ACTION ITEM:
Your answer must be every line of the data that holds the string "answers".

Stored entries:

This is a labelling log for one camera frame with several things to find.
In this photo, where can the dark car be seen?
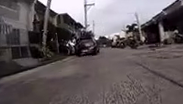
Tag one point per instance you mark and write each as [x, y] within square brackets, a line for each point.
[86, 47]

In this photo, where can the pale building with striped awning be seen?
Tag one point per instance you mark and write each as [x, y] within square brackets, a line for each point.
[14, 17]

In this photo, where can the parked motorcycle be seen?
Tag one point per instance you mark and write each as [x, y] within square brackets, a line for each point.
[181, 37]

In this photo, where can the tall utility pole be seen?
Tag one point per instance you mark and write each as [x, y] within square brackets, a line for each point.
[86, 11]

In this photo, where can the palm tree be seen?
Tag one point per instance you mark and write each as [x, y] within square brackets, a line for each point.
[132, 29]

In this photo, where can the row of parked motorcycles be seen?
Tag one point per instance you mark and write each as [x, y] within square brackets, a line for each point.
[127, 43]

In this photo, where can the person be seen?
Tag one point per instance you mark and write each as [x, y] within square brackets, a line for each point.
[70, 46]

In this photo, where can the distant green tree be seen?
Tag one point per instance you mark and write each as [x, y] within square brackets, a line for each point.
[103, 41]

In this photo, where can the thin pale pole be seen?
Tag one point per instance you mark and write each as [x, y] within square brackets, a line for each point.
[138, 27]

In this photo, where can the dark two-storey building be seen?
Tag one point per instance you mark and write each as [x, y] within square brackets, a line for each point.
[66, 24]

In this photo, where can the raised concrete pavement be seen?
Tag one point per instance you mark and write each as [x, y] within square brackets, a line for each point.
[27, 64]

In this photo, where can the grey concrete road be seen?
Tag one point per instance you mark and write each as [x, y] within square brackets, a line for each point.
[96, 84]

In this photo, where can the low building with dark roof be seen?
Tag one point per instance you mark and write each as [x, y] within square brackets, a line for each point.
[176, 17]

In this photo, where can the leaning pale pole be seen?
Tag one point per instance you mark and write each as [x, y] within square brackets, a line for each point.
[46, 21]

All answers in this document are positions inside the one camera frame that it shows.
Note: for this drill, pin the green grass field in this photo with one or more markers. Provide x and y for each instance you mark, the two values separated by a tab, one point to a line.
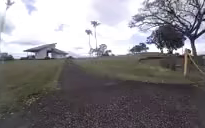
16	78
130	68

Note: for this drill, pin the distant dark trees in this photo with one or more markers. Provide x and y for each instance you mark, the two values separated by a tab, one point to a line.
139	48

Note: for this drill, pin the dark leafy tree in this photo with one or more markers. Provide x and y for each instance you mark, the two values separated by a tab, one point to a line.
166	38

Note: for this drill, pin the dark bush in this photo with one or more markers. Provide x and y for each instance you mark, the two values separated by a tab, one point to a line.
3	56

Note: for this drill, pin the dark gravel road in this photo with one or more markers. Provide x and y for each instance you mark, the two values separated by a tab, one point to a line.
100	103

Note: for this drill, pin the low trees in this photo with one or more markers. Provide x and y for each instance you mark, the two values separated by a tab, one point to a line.
100	50

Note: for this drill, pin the white building with dark roof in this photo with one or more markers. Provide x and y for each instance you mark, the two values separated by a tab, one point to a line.
45	51

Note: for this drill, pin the large bare spreading tree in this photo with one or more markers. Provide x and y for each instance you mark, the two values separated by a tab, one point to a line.
190	20

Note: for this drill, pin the wooden post with brace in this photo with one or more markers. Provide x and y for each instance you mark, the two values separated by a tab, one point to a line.
186	63

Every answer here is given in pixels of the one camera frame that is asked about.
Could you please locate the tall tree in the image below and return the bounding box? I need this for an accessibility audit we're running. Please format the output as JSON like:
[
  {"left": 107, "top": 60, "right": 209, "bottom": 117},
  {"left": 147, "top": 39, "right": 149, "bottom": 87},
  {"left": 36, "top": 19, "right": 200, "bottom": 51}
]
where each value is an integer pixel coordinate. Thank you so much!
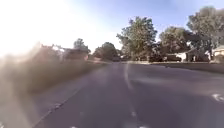
[{"left": 186, "top": 5, "right": 224, "bottom": 55}]

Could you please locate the grass lawn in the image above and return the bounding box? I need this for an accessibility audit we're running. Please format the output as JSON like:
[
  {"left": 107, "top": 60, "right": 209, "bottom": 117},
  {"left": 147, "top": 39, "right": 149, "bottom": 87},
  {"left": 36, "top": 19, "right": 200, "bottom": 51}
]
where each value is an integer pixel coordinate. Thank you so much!
[{"left": 0, "top": 59, "right": 108, "bottom": 95}]

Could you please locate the white road marking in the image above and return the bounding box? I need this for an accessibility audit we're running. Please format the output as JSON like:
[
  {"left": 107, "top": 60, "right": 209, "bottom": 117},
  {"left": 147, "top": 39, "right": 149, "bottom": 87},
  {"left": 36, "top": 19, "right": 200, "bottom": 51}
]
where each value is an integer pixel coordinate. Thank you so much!
[{"left": 211, "top": 93, "right": 224, "bottom": 103}]

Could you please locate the small tree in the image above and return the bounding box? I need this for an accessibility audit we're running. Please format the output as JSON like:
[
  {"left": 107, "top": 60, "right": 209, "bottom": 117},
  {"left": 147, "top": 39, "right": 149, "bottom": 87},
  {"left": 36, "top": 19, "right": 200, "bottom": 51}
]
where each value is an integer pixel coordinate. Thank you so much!
[{"left": 73, "top": 37, "right": 92, "bottom": 54}]

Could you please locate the dark vehicle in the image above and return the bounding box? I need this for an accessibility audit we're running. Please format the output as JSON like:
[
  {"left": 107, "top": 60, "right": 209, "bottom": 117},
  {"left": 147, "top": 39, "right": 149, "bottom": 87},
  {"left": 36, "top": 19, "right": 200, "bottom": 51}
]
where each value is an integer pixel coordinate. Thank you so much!
[{"left": 164, "top": 53, "right": 183, "bottom": 63}]

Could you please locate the large green tree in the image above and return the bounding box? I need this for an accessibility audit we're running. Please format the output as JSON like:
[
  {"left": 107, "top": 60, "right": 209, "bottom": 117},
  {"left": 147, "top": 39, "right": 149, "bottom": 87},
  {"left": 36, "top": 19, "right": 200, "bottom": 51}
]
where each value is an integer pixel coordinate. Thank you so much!
[{"left": 116, "top": 16, "right": 159, "bottom": 62}]

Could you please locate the round dark tree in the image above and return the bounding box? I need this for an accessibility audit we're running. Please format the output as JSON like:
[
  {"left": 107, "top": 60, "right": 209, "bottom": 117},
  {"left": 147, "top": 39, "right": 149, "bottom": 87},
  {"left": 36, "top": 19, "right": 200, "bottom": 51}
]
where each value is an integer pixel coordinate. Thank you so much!
[{"left": 92, "top": 41, "right": 120, "bottom": 62}]

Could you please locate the broad green tree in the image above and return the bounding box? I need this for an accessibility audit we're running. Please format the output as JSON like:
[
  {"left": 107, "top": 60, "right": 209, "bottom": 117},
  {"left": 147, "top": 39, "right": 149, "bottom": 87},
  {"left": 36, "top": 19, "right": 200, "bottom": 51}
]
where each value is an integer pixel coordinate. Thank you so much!
[{"left": 158, "top": 26, "right": 191, "bottom": 56}]

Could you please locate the low brown house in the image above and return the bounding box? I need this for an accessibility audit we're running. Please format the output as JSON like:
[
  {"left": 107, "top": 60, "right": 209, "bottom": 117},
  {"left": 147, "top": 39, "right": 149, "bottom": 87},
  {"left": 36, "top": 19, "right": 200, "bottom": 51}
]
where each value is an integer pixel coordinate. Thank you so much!
[{"left": 33, "top": 43, "right": 91, "bottom": 63}]

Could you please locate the concrete kerb strip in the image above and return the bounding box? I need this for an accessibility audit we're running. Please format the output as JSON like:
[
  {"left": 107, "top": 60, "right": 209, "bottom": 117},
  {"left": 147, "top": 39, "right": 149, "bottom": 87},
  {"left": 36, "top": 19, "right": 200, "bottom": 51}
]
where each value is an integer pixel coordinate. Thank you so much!
[{"left": 0, "top": 63, "right": 113, "bottom": 128}]

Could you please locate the grey asphalt road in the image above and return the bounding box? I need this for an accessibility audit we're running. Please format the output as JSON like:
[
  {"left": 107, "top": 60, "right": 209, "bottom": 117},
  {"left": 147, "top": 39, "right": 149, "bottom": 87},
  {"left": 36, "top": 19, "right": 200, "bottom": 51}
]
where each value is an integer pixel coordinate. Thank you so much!
[{"left": 33, "top": 61, "right": 224, "bottom": 128}]

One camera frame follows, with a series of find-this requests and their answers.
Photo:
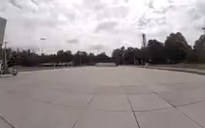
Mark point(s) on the grey concrete slab pavement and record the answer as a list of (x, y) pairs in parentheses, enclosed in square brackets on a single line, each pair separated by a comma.
[(100, 90)]

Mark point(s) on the row of trees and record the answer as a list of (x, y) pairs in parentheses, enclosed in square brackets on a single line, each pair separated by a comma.
[(176, 50)]

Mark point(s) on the scooter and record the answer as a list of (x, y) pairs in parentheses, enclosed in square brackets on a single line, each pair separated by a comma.
[(0, 71)]

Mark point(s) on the thin pole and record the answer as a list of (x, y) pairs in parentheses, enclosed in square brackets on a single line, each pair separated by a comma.
[(5, 53)]

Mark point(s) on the tall chimney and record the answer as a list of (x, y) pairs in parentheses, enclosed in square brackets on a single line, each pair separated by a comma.
[(144, 40)]

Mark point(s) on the grey kerb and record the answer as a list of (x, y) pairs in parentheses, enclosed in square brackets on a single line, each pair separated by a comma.
[(186, 70)]

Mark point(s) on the person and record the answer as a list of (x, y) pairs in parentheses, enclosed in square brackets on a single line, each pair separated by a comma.
[(11, 61)]

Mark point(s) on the street lamp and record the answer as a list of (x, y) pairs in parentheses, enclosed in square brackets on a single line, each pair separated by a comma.
[(41, 45)]

WRITTEN SOLUTION:
All answers in this document are positions inside the one camera frame that it shows.
One camera frame follows, with a series of find-this requests and their answers.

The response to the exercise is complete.